それから、もうひとつ思うことは、製薬会社というのは、要するに会社であって、利益を上げることがその存在目的だということです。要するに、利益が上がれば良い。まあ、それ以外の社会的、倫理的意義を掲げる経営者もいないことはないですけれど。そういう意味では、唐突な例ですが、ラーメン屋と一緒です。まずいラーメンを出しても、客がどんどん来て儲かるなら、普通、ラーメン屋は高額の投資をして、上手いラーメンをつくろうとはしません。でも、それでは、隣の來来軒に客を取られるので、仕方なく、美味いダシをとるべく、店主は特別な鶏がらの調達に奔走するわけです。
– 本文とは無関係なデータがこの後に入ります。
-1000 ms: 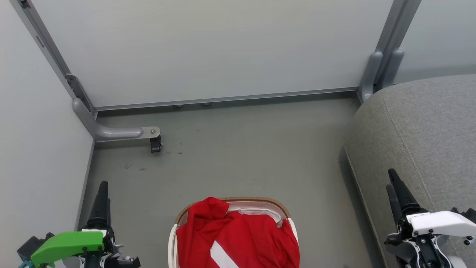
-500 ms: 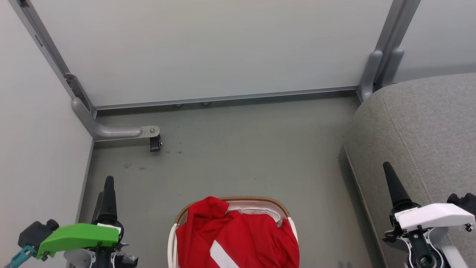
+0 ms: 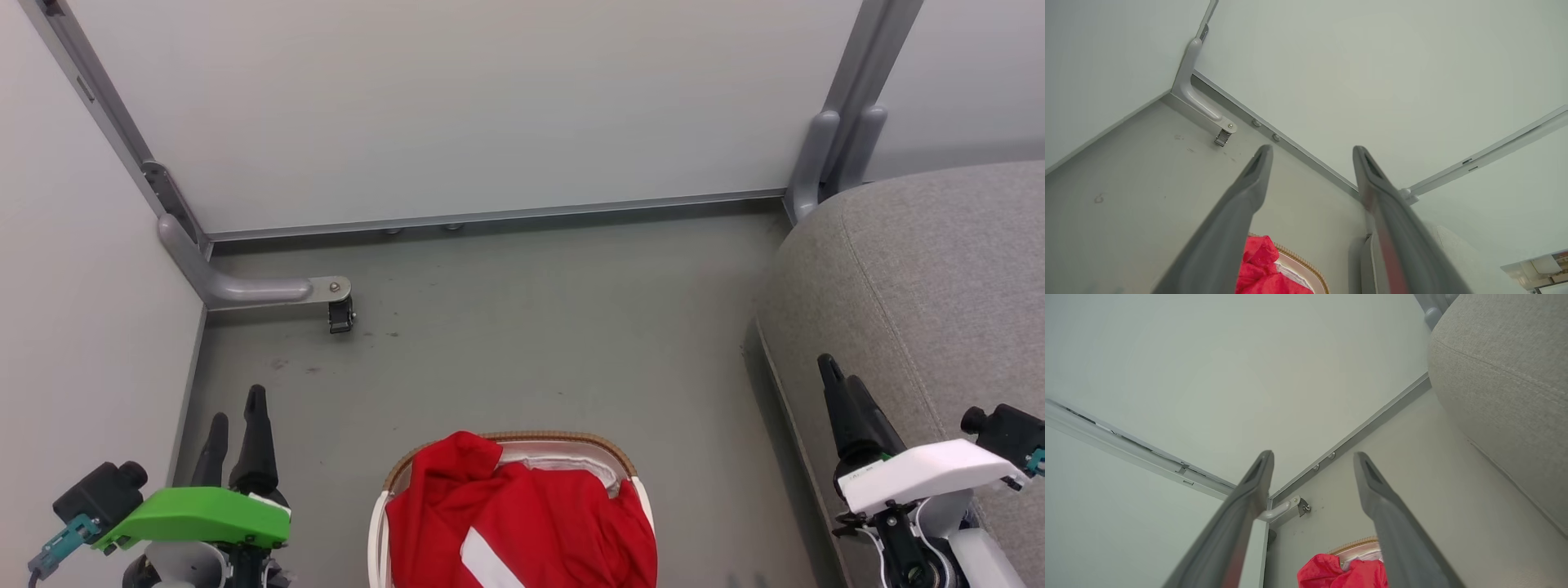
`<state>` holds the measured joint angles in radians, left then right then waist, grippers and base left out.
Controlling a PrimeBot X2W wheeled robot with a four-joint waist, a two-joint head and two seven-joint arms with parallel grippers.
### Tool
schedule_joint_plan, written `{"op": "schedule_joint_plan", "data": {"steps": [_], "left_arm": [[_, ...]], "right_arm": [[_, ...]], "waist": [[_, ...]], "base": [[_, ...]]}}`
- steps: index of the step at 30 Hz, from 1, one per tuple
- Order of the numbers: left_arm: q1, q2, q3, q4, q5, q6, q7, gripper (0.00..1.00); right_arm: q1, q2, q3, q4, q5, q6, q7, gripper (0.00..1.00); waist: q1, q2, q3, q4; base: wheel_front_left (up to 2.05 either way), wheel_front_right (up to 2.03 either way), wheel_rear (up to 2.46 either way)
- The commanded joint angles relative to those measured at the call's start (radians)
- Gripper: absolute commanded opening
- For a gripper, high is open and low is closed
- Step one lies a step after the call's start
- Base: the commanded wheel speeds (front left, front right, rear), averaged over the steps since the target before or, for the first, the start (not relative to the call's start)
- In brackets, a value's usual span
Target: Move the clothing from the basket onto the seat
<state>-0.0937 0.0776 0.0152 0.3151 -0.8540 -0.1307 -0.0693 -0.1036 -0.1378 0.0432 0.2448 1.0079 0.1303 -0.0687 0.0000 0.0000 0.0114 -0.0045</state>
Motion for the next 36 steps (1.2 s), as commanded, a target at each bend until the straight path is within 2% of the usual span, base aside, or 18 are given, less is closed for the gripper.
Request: {"op": "schedule_joint_plan", "data": {"steps": [1,17,36], "left_arm": [[-0.020,0.014,-0.006,-0.009,0.050,0.002,-0.011,1.00],[0.011,0.045,-0.071,-0.025,0.295,0.056,-0.059,1.00],[0.019,0.069,-0.121,-0.009,0.478,0.085,-0.108,1.00]], "right_arm": [[-0.024,-0.013,0.008,-0.011,-0.038,0.000,-0.011,1.00],[-0.013,-0.022,0.024,0.005,-0.272,0.000,-0.059,1.00],[-0.010,-0.031,0.043,0.011,-0.477,0.000,-0.109,1.00]], "waist": [[0.0000,0.0000,0.000,-0.001],[0.0000,0.0000,-0.003,-0.004],[0.0000,0.0000,-0.001,-0.010]], "base": [[0.00,0.00,0.00],[0.00,0.00,0.00],[0.00,0.00,0.00]]}}
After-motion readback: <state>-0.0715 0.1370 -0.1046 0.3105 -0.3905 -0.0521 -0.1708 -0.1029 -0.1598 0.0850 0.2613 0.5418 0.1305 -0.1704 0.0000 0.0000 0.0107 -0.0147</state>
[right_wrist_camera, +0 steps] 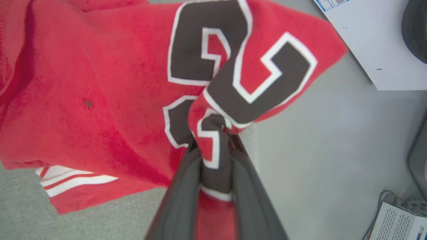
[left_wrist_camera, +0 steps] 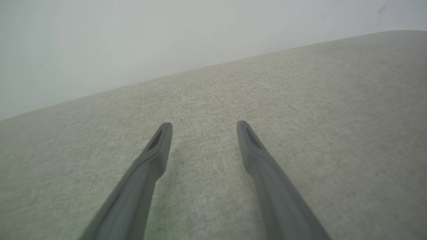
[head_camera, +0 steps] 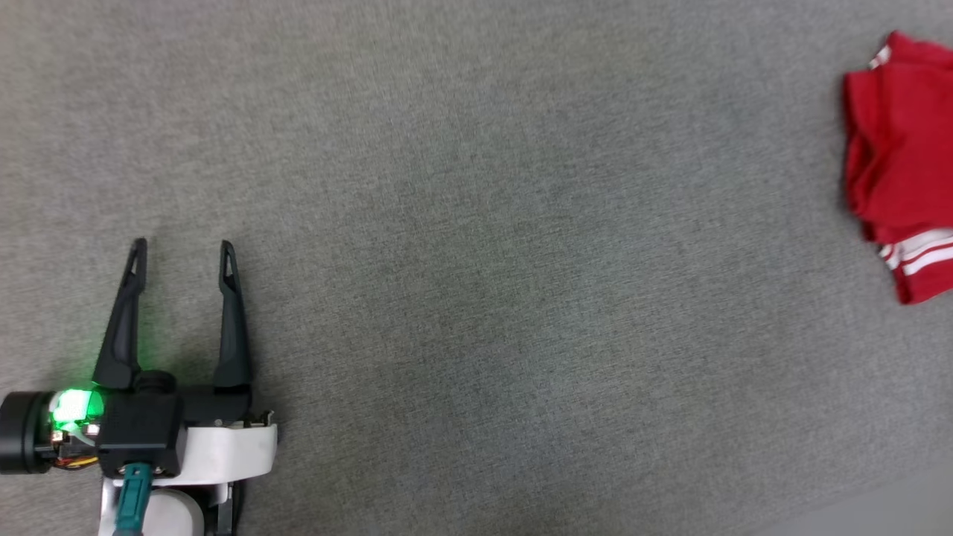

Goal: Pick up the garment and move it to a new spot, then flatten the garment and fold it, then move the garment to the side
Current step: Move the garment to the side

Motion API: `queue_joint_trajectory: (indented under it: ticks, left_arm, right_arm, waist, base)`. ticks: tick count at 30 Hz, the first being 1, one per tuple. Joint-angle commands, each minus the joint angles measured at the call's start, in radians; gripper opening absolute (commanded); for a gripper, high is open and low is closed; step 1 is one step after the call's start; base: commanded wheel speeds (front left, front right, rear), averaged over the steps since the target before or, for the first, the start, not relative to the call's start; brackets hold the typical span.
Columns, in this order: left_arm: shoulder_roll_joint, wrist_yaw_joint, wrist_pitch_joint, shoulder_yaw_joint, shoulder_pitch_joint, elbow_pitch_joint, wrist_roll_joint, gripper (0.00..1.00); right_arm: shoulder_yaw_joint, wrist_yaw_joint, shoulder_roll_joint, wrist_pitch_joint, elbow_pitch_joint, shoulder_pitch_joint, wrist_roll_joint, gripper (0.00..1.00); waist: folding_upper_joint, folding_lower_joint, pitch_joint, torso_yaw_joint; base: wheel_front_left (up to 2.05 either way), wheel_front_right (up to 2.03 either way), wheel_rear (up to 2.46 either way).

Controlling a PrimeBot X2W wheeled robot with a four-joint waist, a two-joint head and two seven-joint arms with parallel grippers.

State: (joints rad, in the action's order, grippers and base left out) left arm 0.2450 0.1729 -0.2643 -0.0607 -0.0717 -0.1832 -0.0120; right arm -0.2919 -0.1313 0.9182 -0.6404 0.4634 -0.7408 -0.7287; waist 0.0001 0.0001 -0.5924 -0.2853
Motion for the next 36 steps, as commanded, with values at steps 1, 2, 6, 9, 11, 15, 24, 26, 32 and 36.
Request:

製薬会社だって、ぜんぜん効かない薬もどんどん承認されて、飛ぶように売れるのであれば、わざわざ研究開発などをしません。でも、それでは、競争に生き残れないので、「仕方なく」研究開発をするのです。世の中にはいろいろな産業がありますが、売り上げの15−20%までを研究開発に投資すると言うような、キチガイじみた開発競争をしている業界はちょっと思いつきません。そして、その製薬会社が、研究開発の際のよりどころにしているのが、いわゆる西欧流のサイエンスであるのは、偶然ではありません。それが、もっとも投資効率がよいから頼りにしているだけです。ほかに、もっと安上がりの薬を作るための良い指針があるなら、世界中に無数にある製薬会社の切れ者たちが、それに目をつけないわけはありません。私などからみると、もう信じられないくらい優秀かつ勤勉な、ビジネスマン、サイエンティストが、鵜の目鷹の目で、新しいアプローチを模索しています。そして、実際にそういう探索は常に行われています。以前に、仕事でイタリアの天然物抽出の会社をたずねたことがありますが、そこの研究所には、インディアナジョーンズも真っ青と言うような、奇怪な植物・動物の干物が、山積みにされていました。製薬会社のトップ(少なくとも株主)も、別に主義主張としてサイエンスをやっているのではありません。どんな不思議な水でも、虫でも、草でも、護摩でも、本当に効くなら、なんとしてでも他人より早く開発のパイプラインに載せて、特許をおさえてしまいたいと、思っています。

溺れる者はわらをも掴む。人間は弱いものですから、がんがこの世から一掃されるまで、がんに効く健康食品・代替療法の宣伝が新聞雑誌から姿を消すことはないと思います。それを反証するように、すでに西欧医学によって、ほぼ駆逐されてしまった、あるいは良い治療法の確立した病気、(結核とか、天然痘とか、胃潰瘍とか)に効くことを謳った健康食品・代替療法にはお目にかかりません。ここには、非常に単純な市場原理が働いています。私は、健康食品・代替療法の氾濫については、まあ、それはそれでいいのだと思っています。もし、そういう胡散臭いもののなかに、本当にがんの治療の主流となるような方法が潜んでいるなら、それは、近い将来、自然に医療の世界に市民権を獲得して、広く使われるようになるでしょう。なぜなら、上に書いたように、この世界の「何でもあり」の厳しい市場原理が、本当に売れる商品が小規模なネット販売などの世界に留まっていることを許さないだろうからです。しかし、「そういうものが、今の健康食品・代替療法から、出てくると思うか?」と問われれば、私の答えは「ノー」です。英語でいえば、「Let’s wait and see」と言うことになります。もちろん、違った意見をお持ちの方も多いことは、十分に承知していますし、上に書いたように、それはそれでよいのでしょう。だから、「Let’s wait and see」なのです。